Goal of the exercise |
Within the records, which lines hold the string "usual"? Report each one by copying it.

Records excerpted from a collection:
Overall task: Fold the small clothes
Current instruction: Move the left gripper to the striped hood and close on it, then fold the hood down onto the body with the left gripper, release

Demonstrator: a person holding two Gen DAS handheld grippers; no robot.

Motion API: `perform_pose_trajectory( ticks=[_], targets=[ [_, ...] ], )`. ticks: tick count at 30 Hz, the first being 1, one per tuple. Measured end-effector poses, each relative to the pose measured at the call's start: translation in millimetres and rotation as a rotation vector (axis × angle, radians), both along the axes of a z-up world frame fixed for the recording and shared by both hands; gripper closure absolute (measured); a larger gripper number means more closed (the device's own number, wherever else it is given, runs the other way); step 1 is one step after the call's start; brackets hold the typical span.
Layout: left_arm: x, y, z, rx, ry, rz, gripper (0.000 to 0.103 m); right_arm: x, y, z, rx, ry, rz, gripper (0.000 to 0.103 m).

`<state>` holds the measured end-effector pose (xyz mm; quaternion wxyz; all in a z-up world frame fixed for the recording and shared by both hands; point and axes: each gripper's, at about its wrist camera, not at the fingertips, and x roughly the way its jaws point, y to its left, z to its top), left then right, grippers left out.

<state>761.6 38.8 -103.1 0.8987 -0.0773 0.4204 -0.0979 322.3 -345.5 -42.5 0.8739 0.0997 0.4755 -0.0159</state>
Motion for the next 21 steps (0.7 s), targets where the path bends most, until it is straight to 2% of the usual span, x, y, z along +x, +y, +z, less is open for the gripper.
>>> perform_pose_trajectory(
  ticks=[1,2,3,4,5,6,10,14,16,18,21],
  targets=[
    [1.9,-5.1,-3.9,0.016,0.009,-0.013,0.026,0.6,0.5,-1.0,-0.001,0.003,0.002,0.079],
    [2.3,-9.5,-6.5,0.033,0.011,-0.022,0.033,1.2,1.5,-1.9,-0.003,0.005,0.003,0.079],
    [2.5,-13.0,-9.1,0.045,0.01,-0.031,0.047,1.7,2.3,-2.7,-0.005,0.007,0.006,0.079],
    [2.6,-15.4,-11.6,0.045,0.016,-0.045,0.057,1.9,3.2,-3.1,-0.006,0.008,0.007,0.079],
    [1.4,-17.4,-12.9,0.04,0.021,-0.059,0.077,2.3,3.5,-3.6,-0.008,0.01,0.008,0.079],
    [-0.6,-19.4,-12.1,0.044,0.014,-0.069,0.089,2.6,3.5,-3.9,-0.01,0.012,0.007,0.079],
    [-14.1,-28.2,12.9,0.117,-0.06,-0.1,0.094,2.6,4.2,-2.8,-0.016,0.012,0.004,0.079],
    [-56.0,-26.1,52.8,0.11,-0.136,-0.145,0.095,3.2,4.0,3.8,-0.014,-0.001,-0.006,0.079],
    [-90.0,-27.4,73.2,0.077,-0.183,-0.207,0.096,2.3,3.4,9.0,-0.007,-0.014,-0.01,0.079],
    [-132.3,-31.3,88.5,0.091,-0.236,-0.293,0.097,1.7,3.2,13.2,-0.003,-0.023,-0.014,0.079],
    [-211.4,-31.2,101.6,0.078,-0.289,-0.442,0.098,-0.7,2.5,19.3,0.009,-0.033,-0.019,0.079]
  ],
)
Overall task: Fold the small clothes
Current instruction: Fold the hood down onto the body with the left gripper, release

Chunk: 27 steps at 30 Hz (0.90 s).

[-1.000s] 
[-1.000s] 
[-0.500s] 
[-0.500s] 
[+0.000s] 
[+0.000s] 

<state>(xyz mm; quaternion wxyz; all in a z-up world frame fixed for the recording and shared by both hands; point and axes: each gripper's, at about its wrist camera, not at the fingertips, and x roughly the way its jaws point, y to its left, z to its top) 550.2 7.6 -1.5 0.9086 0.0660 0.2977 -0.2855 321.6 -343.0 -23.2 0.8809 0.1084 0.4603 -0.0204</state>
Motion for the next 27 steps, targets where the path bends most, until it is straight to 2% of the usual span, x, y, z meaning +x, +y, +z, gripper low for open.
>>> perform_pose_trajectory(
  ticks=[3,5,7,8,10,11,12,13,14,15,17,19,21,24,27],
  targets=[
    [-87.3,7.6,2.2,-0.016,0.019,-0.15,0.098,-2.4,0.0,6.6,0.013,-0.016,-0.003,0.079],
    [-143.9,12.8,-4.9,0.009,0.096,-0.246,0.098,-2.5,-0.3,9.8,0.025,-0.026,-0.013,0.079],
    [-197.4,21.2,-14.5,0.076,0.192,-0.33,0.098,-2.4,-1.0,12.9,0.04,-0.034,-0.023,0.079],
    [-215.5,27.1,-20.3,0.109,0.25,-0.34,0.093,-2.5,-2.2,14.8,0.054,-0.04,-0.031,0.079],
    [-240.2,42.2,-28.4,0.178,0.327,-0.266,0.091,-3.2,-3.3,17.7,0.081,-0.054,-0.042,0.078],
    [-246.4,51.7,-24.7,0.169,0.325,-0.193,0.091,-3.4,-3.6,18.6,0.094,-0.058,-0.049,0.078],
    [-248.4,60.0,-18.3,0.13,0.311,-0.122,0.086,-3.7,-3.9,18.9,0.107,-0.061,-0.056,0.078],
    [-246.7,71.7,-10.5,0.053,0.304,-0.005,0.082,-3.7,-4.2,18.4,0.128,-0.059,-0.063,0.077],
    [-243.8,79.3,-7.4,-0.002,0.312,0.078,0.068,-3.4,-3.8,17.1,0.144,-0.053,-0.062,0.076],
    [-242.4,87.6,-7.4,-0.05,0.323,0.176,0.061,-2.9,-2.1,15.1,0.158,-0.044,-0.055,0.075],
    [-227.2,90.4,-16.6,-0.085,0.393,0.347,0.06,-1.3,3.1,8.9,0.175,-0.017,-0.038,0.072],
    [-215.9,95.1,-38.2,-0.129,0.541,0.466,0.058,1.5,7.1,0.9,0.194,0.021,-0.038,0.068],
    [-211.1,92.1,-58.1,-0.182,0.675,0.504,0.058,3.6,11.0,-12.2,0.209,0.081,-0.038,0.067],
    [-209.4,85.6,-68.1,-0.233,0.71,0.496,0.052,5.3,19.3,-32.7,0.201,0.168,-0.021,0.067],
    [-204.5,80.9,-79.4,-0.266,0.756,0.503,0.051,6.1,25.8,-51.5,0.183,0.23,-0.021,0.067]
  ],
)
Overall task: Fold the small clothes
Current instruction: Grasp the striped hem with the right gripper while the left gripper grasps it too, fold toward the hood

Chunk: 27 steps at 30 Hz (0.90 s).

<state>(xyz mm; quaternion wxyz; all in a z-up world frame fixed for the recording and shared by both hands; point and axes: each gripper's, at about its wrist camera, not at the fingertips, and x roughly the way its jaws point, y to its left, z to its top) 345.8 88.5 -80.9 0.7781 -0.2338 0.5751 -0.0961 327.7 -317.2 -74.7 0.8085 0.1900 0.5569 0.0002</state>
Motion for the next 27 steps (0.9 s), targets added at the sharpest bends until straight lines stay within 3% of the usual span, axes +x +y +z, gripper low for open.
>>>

Answer to the problem |
Motion for the next 21 steps (0.7 s), targets where the path bends most, until it is straight to 2% of the usual span, x, y, z along +x, +y, +z, less is open for the gripper.
Motion for the next 27 steps, targets where the path bends most, until it is straight to 2% of the usual span, x, y, z meaning +x, +y, +z, gripper low for open.
Motion for the next 27 steps (0.9 s), targets added at the sharpest bends until straight lines stay within 3% of the usual span, axes +x +y +z, gripper low for open.

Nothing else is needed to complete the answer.